凌宴咯咯笑出声来,轻声哄道, “外面这么冷,总不能光屁股在雪地里跑吧……”回家就好了。
不曾想秦笙眼底骤然亮起, 兴奋泛光,一个绝妙的念头盘踞脑海, “好主意,我们下次试试?”
凌宴:……啊?
看她的模样竟是认真的,不知又想出什么鬼点子来了,她属实搬起石头砸自己的脚。
“我真是怕了你了。”败给这个家伙,凌宴大方讨饶,闹了好一会,“我们该回去了,那些节目各个精彩,错过就可惜了。”
“且等我片刻。”秦笙拉过她的手握在掌心,“不及你点子多,我想了好久要送你什么,不过一些寻常物件,希望你喜欢。”

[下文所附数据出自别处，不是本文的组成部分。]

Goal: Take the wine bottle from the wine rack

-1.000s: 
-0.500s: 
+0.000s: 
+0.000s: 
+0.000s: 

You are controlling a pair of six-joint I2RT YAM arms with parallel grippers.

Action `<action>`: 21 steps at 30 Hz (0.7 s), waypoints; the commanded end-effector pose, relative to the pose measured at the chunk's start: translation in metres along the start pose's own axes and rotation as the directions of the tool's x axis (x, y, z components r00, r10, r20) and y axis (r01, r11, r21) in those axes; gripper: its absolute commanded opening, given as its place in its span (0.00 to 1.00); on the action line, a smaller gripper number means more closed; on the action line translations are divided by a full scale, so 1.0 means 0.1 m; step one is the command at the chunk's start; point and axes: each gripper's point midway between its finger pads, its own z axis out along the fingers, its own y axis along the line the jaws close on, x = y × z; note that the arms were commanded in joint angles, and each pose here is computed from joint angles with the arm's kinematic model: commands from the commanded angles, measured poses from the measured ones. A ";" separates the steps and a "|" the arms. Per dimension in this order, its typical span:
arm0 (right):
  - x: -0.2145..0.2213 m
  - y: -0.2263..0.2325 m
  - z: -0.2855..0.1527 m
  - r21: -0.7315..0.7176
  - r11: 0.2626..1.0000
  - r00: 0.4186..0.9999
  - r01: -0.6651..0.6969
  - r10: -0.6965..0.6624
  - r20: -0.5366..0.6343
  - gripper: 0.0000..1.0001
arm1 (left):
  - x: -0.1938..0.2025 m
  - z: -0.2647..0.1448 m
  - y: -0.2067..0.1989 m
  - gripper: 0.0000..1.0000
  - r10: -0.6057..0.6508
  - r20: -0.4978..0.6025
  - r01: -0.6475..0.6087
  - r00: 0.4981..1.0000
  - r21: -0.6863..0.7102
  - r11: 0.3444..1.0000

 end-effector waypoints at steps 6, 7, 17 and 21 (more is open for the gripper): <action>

掌心多了些东西,野山参竟然也给自己准备礼物了,凌宴低头一看,同心结绑着一枚玉佩。
那同心结定是秦笙自己编的,青玉玉佩银丝掐边,竹笙为底,两只打闹小猫,一只四脚朝天,一只亲昵压上,与早前荷包上的图案还不一样,她们的定情信物有了新的样式,素雅又不失俏皮,野山参的审美一直在线,非常戳她。
“哪里寻常了,世间独一无二,一点都不寻常,我喜欢极了。”凌宴稀罕巴巴地摸摸同心结,搓搓玉料,手感十分温润,许是刚刚做完坏事,脑中一堆黄色废料总觉得这猫也瑟的慌,眨巴眼睛,“是你新画的吗?”
“自然,总一个姿势太无趣了些。”为这份心意可把苏南风找的师傅磨得够呛,这玉佩老早就托她办了,好些时日才拿到手,秦笙笑吟吟地道,“阿宴,新年快乐。”
“新年快乐!”凌宴一把抱住老婆,好生蹭了蹭,只是觉少了点什么,嘴巴咕哝,“成双入对才好啊,你没给自己准备吗。”
“瞒不过你。”秦笙摸出另一枚一模一样的来,凌宴这才放心,挺了挺腰露出腰带,“那你给我带上呢。”